I can’t tell you how excited I am about this blog. It’s something that I’ve been putting together (mostly in my head) over the last couple of months, and something I’ve felt like the Lord is pointing me towards.

Blogging isn’t new to me. Over the last couple of years I’ve had one outlet or another for blogging. I started a small Facebook group that I sent out devotionals to before I got married, and then started a blog when I got married. The name of it changed more times than I’ll admit (blogging no no, I know), and I never figured out my niche. Then I made a blog when I was pregnant, named Little Baby Westmoreland because we didn’t find out what we were having. Once baby girl got here, I kept the name but didn’t feel like I really owned that space.

So I started thinking of something different.

I envisioned a space simple, and well put together. Something with an actual url, not a dot blogspot or wordpress. I saw collaborations and articles shared. Opinions and tips.
I saw an actual blog.

It took me weeks to come up with a name.

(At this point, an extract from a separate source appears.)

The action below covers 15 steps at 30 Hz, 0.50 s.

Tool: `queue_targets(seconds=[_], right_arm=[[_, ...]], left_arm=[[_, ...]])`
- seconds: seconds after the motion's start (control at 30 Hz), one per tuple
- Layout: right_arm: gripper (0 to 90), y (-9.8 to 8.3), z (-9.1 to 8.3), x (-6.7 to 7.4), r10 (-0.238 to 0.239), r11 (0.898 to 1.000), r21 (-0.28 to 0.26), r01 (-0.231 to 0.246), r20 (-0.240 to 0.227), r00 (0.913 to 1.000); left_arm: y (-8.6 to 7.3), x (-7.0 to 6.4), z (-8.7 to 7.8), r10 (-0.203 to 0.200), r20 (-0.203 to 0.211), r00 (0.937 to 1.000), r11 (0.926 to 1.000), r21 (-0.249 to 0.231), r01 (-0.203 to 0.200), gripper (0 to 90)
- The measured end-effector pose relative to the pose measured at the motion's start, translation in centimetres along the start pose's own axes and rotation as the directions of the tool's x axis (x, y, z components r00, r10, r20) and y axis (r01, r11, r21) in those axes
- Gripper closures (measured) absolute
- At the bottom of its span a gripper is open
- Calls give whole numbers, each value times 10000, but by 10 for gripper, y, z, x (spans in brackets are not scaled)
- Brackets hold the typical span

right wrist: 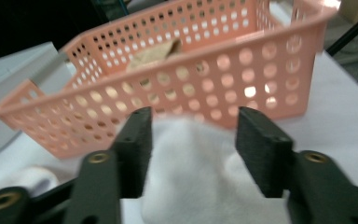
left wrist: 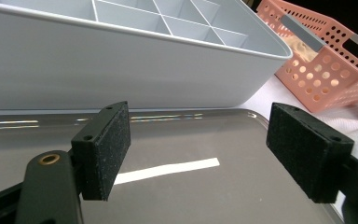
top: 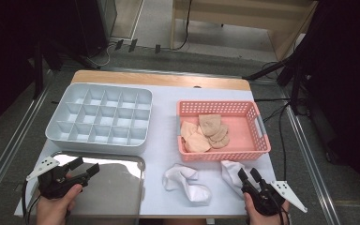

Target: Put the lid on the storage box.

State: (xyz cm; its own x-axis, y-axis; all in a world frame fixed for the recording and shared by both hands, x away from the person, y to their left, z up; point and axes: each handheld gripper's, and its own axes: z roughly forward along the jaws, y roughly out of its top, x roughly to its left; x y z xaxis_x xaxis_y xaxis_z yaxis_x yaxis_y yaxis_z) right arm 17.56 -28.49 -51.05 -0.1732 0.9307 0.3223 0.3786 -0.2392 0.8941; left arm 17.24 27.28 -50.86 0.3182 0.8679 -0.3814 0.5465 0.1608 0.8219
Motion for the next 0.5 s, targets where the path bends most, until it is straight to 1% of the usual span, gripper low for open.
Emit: queue_targets(seconds=[0.1,0.17,0.23,0.27,0.33,0.37,0.4,0.5], right_arm=[[422,6,-7,9,-219,9986,-473,220,30,9998],[422,8,-11,16,-319,9977,-599,323,76,9995],[440,7,-13,23,-368,9973,-646,361,-103,9993],[445,6,-13,26,-399,9973,-628,385,-211,9990],[453,1,-13,32,-438,9976,-557,419,-333,9985],[453,-2,-13,35,-419,9980,-480,400,-398,9983],[455,-6,-13,38,-381,9986,-390,361,-504,9980],[457,-18,-11,47,-372,9993,43,377,-892,9953]], left_arm=[[0,-2,1,34,52,10000,10000,21,-34,230],[0,-3,2,43,84,10000,10000,5,-43,233],[0,-5,3,44,130,9999,10000,-29,-44,239],[0,-6,3,7,155,9999,10000,-63,-6,245],[0,-8,4,72,245,9997,10000,-35,-71,252],[0,-9,5,18,273,9996,10000,-2,-18,254],[-1,-8,6,42,302,9995,10000,28,-43,255],[0,-7,9,-142,383,9992,9999,46,140,256]])
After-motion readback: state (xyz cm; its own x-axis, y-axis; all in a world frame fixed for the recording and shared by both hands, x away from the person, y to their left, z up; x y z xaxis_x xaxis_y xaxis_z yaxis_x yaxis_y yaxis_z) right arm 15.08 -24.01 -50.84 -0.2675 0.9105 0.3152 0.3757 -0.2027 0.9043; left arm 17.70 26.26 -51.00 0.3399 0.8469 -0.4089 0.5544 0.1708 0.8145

Nothing sounded quite right, or represented what I wanted this blog to be.
I thought about just using my name.
I thought about continuing with Little Baby Westmoreland, but then thought about future kids and when they aren’t babies.

And then I came up with My life with a Little.

It was honestly like a light bulb went off.

This blog is about my crazy beautiful journey through motherhood. The ups and downs, the triumphs and the major fails I’ll have/had. It’s my life with a little.

I’m so thankful you’re here and so excited for this blog!